TECHNOLOGY

House Dems See Hints Of Solyndra In Failing Broadband Firm

Updated: October 26, 2011 | 5:22 p.m.
October 26, 2011 | 5:24 p.m.
Chet Susslin

Rep. Henry Waxman, D-Calif. speaks at a Subcommittee on Oversight and Investigation Hearing on "Continuing Developments Regarding the Solyndra Loan Guarantee" on Friday, October 14, 2011. Waxman thinks investigators should look at a Colorado broadband company, too.

House Democrats want Congress to expand an investigation of the solar firm Solyndra and other renewable-energy companies to include a bankrupt rural Internet provider that won the largest federal broadband loan in history during the Bush administration.

Three minority members of the House Energy and Commerce Committee suggested that the panel's Republicans are ignoring the risks surrounding Colorado company Open Range because the major loan it won was awarded when the GOP controlled the White House.

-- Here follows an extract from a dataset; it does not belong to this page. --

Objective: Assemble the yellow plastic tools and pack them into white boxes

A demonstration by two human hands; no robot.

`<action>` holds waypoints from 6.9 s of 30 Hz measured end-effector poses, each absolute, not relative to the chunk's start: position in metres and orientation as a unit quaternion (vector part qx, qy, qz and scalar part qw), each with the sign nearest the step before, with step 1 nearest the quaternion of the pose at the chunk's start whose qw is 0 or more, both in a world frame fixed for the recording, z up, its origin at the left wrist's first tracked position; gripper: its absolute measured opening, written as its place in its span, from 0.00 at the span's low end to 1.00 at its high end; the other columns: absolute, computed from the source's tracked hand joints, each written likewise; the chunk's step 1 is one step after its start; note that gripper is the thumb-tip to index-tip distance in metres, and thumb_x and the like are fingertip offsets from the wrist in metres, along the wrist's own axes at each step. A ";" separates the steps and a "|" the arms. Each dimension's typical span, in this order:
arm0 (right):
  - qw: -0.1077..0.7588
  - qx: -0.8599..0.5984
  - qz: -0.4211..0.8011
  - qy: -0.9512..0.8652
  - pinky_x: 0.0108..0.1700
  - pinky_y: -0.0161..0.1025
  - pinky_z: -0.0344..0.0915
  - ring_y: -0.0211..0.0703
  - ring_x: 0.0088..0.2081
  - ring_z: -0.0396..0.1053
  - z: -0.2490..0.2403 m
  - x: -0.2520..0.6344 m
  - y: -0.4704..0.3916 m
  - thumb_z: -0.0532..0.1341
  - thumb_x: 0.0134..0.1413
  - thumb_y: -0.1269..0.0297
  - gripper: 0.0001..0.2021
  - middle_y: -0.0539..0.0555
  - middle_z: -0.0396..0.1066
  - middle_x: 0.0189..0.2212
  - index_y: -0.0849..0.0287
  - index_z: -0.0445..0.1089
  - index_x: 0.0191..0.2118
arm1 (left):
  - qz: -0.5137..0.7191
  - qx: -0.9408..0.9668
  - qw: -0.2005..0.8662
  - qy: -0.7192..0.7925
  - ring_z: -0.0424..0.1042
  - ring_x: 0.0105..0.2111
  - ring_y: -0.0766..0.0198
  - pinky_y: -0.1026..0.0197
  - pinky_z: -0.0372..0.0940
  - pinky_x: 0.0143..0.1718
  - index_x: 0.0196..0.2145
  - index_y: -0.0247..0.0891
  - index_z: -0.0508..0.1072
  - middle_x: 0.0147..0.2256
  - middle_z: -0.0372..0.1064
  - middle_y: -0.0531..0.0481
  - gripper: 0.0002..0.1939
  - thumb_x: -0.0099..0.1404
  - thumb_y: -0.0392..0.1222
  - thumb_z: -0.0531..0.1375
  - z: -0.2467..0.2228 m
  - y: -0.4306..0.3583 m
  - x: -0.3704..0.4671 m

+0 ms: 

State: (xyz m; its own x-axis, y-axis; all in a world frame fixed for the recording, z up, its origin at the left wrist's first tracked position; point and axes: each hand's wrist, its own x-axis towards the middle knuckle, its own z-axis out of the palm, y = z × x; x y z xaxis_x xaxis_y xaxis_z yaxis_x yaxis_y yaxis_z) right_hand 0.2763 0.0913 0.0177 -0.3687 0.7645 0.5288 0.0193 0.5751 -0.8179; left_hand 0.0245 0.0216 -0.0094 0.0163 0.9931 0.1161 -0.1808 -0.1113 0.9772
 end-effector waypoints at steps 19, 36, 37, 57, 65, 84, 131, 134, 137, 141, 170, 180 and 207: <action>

“Oversight should be conducted with an even hand. That requires giving a failed multi-million-dollar loan issued by the Bush Administration as much attention as failed multi-million-dollar loan guarantee issued by the Obama Administration.” the panel’s ranking member Henry Waxman, D-Calif., Oversight and Investigations Subcommittee ranking member Diana DeGette, D-Colo., and Rep. Edward Markey, D-Mass., said in a letter Wednesday.

The urged the committee leaders to probe the $267 million Agriculture Department loan to Open Range, which filed for bankruptcy this month, “putting the taxpayers at risk for potentially large losses.”

Open Range did not wind up raking in the entire loan, according to its bankruptcy filing. It had been promised over five years. The company said in its filing it will try to sell off assets or eventually just cease operations. It claimed that access to spectrum made it difficult to break into the wireless market.